> _Records for this task_:
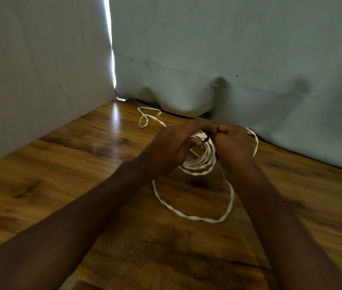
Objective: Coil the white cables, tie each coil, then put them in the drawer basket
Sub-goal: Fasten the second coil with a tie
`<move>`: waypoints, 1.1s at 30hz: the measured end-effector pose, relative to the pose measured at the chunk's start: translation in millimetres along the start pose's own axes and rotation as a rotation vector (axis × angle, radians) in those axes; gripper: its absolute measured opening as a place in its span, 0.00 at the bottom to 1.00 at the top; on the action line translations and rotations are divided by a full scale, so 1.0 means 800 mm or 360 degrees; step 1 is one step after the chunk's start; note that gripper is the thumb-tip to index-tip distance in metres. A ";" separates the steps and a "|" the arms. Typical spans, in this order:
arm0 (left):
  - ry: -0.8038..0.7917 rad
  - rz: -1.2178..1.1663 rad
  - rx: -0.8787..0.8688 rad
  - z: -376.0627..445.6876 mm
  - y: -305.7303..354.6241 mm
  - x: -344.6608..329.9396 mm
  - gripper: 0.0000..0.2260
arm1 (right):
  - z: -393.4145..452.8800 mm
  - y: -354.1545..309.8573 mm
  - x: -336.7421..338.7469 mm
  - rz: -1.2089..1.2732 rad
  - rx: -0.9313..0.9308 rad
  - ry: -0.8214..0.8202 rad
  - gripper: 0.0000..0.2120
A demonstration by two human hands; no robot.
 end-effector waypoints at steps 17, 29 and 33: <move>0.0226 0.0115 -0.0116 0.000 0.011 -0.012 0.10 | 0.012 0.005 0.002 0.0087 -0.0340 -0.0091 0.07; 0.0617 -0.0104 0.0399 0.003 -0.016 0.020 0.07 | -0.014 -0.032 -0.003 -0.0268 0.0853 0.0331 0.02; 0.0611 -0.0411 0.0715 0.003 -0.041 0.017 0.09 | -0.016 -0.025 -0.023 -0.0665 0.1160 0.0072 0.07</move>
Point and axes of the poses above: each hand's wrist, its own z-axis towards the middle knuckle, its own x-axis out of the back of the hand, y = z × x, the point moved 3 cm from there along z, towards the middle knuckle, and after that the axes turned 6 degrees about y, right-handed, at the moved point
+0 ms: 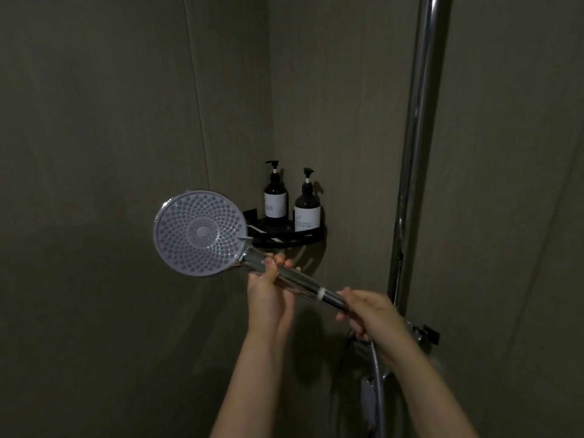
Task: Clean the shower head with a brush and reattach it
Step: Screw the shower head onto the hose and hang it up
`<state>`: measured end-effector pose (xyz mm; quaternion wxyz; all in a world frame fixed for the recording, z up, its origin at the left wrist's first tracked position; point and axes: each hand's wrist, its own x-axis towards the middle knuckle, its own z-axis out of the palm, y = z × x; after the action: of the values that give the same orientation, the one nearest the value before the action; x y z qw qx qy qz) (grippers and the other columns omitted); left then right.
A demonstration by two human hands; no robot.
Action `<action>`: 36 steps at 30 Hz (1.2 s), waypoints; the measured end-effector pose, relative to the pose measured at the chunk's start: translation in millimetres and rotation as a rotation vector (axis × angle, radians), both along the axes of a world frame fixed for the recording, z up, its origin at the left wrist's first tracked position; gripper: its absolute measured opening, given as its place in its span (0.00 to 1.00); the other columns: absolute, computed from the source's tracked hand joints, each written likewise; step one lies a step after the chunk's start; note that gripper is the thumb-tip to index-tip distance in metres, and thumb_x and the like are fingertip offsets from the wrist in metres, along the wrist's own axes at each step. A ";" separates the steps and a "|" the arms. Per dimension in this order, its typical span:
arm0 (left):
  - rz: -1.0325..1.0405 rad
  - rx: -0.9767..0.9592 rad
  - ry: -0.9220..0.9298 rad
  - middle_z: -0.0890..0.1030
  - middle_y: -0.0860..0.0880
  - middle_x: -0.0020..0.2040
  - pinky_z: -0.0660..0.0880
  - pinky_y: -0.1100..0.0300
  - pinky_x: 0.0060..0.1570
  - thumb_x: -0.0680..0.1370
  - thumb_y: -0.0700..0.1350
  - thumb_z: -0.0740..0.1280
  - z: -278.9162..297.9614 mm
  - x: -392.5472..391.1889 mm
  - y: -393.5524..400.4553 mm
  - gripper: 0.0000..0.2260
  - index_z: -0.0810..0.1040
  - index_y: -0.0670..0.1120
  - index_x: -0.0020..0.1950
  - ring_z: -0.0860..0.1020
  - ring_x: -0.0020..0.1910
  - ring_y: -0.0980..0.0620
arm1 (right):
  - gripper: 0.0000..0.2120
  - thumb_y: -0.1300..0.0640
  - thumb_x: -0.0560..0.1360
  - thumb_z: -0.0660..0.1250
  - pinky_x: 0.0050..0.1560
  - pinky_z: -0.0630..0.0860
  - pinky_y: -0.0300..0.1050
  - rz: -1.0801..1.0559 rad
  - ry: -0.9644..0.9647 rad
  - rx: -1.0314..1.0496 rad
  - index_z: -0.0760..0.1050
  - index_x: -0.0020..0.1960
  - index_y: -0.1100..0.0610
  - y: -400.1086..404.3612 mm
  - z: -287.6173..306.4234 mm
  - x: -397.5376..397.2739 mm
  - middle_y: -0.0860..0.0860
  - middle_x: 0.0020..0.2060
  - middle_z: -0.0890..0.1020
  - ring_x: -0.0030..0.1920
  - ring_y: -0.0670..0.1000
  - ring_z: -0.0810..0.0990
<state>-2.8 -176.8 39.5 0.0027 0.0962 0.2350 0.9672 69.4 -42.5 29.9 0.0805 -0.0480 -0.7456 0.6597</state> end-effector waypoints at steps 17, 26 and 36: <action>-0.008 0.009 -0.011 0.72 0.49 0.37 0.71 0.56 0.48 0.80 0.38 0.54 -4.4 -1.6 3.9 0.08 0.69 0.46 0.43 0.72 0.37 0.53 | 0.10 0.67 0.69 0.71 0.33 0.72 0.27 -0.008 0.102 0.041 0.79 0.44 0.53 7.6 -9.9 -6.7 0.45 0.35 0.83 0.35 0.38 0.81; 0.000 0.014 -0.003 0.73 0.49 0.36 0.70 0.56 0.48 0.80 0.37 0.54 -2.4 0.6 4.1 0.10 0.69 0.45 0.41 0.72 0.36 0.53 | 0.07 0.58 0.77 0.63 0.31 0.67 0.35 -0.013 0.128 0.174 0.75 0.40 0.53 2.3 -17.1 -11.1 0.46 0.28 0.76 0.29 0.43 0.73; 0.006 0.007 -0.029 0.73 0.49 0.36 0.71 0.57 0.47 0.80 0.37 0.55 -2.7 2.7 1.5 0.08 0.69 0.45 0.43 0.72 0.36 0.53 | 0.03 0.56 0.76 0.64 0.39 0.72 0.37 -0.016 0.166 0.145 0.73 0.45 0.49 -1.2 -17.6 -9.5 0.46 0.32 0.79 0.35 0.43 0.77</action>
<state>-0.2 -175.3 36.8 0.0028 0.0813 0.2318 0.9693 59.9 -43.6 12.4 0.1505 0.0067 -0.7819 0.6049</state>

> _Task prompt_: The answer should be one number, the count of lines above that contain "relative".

> _Response for this exercise_: 2